*** Data segment ***

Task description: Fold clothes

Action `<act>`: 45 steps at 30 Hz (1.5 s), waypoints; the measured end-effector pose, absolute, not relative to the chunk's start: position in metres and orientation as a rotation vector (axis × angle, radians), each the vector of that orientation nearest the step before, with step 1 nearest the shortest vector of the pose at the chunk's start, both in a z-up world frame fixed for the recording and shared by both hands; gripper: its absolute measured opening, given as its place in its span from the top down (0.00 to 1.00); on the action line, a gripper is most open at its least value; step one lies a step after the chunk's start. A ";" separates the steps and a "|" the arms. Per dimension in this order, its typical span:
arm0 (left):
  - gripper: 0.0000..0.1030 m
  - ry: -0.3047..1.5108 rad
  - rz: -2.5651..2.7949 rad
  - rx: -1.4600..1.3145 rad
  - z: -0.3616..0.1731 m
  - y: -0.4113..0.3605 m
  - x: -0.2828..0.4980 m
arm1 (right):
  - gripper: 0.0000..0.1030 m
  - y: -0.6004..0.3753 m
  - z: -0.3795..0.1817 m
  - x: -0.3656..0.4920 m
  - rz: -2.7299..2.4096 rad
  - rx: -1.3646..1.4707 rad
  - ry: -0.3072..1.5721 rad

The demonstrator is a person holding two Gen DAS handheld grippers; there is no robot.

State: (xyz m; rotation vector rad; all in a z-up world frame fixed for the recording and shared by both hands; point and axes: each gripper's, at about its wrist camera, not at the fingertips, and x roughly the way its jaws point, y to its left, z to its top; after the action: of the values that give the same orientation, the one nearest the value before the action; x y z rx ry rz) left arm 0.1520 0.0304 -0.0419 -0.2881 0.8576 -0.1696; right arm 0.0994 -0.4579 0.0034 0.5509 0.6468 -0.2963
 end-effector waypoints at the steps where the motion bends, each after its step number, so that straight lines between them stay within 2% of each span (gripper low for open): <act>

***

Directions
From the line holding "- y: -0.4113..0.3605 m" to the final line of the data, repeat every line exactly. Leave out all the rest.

Reply
  - y: -0.4113..0.3605 m
  - x: -0.2828..0.4980 m
arm1 (right):
  - gripper: 0.0000..0.1030 m
  - y: -0.6004..0.3753 m
  - z: -0.3795..0.1817 m
  - x: -0.3656..0.4920 m
  - rz: -2.7299..2.4096 rad
  - rx: -1.3646..1.4707 rad
  - ry: -0.3072..1.5721 rad

The demonstrator is a person holding two Gen DAS handheld grippers; there is no robot.

State: (xyz m; rotation vector rad; all in a z-up world frame fixed for the recording and shared by both hands; point and axes: each gripper's, at about its wrist camera, not at the fingertips, and x roughly the way its jaws point, y to its left, z to its top; after the action: of the values that give the same orientation, the one nearest the value before the action; x y z rx ry rz) left arm 0.1520 0.0304 -0.0419 -0.2881 0.8576 -0.1696; right arm 0.0994 -0.4579 0.0034 0.5509 0.6468 -0.2963
 end-effector waypoints at the steps where the motion bends, each after its step number, so that straight lines between them stay within 2% of each span (gripper low for open): <act>

The output requires nothing else.